Mariano Barroso siempre me ha parecido un director interesante. Es por ello que me entregué a su nuevo trabajo, Hormigas en la Boca, dispuesto a disfrutar tal y como hice con Los Lobos de Washington o Éxtasis. Cine negro a la española, ambientado en La Habana a finales del 58, justo cuando esa ciudad estaba en plena efervescencia, el momento propicio para que toda la gente de mal vivir, empresarios poco escrupulosos y gángsters disfrazados de políticos liberales, camparan a sus anchas en medio de una capital enfebrecida.
Una propuesta prometedora, en principio estimulante, aunque en nada innovadora, pues un tema similar ya fue tratado por Sydney Pollack en Havana. Y con mejores resultados. El año es el mismo y, en ambos títulos, el final se desencadena en la misma fecha histórica, el 31 de diciembre de 1958, cuando la ebullición ideológica y política que se palpaba en el ambiente llegó a su punto culminante. Una explosión de violencia callejera que, al contrario que el director norteamericano, Barroso no ha sabido plasmar en lo más mínimo.
La historia de Hormigas en la Boca es la de siempre, sin ninguna novedad que la diferencie de otras parecidas. Un ex convicto, recién salido del talego, solitario y de ideología izquierdosa, decide encontrar a su pérfida amante, desaparecida con el sustancioso botín del atraco que le llevó a chirona. Sus pasos le harán abandonar España para llevarle hasta La Habana, lugar en el que le comunican que ella ya lleva un tiempo muerta tras haberse ahogado en el mar.
Todo huele a podrido tras la desaparición de esa mujer. El juego sucio y la corruptela están en primer plano. Y es aquí en donde Barroso cae en el error de querer homenajear a una de las grandes películas del género, pero sin sustancia alguna y rompiendo, de este modo, cualquier sorpresa posible. El Tercer Hombre desvela su larga sombra, aunque cambia la cítara de Anton Karas por los boleros y la silueta del orondo Welles por la más estilizada de Ariadna Gil; una Ariadna Gil que, por cierto, nunca había estado tan mal fotografiada. ¿En qué estaría pensando Aguirresarobe?
A partir de un punto muy concreto, después de haber descrito –con una excesiva profusión de detalles- a los pocos personajes que enmarcan su trama, la película se queda encallada. No avanza en ningún sentido. Lo único que hace el realizador es reincidir en contarnos reiteradamente las mismas cosas.

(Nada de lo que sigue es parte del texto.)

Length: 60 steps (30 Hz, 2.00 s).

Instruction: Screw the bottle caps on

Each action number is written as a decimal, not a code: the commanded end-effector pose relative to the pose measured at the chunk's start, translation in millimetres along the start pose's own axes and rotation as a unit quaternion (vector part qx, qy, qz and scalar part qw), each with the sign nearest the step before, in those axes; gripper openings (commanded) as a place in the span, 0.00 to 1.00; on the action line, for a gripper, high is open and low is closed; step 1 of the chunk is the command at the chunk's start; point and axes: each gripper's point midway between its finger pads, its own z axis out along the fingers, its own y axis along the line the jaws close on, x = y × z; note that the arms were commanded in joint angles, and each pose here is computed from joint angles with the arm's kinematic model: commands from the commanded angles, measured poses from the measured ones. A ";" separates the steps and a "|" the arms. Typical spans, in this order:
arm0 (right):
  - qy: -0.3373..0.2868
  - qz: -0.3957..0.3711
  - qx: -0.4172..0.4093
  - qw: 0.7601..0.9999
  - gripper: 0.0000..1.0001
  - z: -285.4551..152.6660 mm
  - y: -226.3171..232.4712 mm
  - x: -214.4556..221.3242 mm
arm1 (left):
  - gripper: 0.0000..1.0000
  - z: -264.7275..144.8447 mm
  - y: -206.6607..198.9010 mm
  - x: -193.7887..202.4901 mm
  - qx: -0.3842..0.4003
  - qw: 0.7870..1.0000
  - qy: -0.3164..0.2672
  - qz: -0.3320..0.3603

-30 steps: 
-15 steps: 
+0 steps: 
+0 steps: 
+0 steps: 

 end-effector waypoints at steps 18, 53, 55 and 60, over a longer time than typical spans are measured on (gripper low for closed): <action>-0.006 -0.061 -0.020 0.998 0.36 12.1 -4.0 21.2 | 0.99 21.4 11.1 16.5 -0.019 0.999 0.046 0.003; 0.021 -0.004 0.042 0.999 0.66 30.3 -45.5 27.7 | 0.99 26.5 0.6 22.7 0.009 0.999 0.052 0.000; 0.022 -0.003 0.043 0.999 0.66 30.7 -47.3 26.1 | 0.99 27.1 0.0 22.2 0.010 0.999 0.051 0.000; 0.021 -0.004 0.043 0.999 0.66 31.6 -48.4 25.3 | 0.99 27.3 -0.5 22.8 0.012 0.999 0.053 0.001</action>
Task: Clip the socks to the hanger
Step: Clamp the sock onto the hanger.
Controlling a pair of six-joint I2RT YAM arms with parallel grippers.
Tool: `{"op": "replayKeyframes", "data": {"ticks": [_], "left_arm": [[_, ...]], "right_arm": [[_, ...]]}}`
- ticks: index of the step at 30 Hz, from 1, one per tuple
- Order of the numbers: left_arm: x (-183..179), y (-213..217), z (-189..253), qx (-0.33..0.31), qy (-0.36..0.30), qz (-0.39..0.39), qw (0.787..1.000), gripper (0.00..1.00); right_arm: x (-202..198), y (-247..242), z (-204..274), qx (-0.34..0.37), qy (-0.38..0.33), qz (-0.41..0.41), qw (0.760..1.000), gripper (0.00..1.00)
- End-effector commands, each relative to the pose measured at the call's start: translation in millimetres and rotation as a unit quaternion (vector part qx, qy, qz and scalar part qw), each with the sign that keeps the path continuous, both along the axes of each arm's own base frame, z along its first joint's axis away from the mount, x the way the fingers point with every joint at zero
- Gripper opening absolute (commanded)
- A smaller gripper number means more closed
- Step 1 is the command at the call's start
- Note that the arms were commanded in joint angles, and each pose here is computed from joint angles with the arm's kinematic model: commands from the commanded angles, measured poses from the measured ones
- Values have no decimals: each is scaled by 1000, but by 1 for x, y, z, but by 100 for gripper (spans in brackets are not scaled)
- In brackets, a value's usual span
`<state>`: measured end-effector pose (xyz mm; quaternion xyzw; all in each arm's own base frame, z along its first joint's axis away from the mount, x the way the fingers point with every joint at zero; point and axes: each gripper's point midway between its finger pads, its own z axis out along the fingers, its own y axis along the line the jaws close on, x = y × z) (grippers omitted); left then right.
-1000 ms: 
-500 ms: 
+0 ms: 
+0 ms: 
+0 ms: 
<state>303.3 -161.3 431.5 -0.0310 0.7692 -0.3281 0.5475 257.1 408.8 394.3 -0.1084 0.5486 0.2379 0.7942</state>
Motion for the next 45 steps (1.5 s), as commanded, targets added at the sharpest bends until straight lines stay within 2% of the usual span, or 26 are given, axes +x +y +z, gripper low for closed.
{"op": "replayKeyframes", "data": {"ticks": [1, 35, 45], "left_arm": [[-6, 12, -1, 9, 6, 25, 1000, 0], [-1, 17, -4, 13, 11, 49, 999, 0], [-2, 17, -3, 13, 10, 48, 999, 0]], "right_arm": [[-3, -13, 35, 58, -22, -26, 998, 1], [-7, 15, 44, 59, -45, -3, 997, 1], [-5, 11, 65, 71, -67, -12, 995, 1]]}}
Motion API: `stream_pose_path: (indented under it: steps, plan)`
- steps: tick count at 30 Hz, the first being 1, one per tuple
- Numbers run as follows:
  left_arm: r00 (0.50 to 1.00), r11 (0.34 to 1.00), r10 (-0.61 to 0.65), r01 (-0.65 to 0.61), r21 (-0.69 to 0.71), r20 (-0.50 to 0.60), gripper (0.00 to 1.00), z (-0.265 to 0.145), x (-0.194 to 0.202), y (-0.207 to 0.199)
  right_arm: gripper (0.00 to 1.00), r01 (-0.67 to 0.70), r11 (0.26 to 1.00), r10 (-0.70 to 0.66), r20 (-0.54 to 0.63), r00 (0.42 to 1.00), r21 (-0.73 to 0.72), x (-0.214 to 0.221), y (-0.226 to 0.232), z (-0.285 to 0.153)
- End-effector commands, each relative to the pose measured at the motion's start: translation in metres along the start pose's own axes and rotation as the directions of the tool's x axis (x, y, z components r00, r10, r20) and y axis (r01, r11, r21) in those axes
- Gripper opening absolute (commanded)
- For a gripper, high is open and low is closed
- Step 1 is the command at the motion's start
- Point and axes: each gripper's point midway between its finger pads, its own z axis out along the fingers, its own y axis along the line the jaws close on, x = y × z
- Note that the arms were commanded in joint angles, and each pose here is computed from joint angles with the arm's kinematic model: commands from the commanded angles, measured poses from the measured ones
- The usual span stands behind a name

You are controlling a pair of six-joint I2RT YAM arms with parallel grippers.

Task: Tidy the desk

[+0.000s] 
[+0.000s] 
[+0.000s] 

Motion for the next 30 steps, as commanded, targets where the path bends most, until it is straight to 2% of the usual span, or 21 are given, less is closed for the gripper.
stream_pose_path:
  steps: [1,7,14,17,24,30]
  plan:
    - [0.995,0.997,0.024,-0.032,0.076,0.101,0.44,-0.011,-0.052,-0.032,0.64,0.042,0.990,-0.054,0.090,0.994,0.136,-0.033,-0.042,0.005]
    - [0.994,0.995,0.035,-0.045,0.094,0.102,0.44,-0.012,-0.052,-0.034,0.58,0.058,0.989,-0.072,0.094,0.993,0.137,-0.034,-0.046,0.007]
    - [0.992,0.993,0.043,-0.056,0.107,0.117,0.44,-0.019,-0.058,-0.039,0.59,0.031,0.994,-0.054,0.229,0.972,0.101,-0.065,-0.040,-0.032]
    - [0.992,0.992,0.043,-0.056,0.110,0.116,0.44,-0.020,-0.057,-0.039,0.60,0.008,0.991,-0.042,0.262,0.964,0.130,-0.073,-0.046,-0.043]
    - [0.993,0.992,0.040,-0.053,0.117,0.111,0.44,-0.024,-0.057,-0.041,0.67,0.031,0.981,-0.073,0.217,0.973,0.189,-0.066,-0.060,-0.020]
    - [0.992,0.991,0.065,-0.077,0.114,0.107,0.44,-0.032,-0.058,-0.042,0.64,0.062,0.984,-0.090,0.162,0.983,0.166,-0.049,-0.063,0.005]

Si algo nos lo ha mostrado a través de la imagen, a los diez minutos hace que alguno de los protagonistas, a través de sus diálogos, nos vuelva a recordar el mismo tema. Como si el espectador fuera tonto y no le hubiera quedado clara la cuestión desde el primer momento.
Todo lo que va volcando en pantalla queda como vacío, poco creíble y, lo que es peor, muy previsible. Y en nada ayuda la forzada interpretación de su protagonista principal, Eduard Fernández, lo cual no deja de ser una lástima, ya que éste es un profesional como la copa de un pino, un actor de probada solvencia en otras películas que, en esta ocasión, no ha sabido meterse dentro del personaje, creando a un delincuente más cercano a los tics y hábitos de los moradores del siglo XXI que a los de un hombre de finales de los años 50, lo cual choca un tanto con las intenciones de Barroso en recrear, lo mejor posible, La Habana de esa década. Y si a ello le sumamos la dejadez de Jorge Perugorría a la hora de afrontar el rol de un político poco escrupuloso, sin carisma alguno, queda más que latente la nefasta dirección de actores.
Basada en una novela de Miguel Barroso, hermano del realizador, de Hormigas en la Boca sólo quedan las buenas intenciones de querer hacer cine negro a la española, pero sin vocación alguna por renovarlo y, mucho menos, por ofrecer algo nuevo al espectador. O sea, lo de siempre, pero con muy poco oficio. Si no hay más corazón y más originalidad, de nada valen esos esforzados homenajes a títulos claves del género, como ese pasaje gran guiñolesco en el que suplanta a los maniquíes de El beso del Asesino por figurines de madera recortados. El cine no sólo se hace a base de guiños a otros títulos.
Ya les digo: una pena. Y el Perrugorría, al paso que va, ya puede ir pensando en cambiarse su apellido por el de Perrugordía.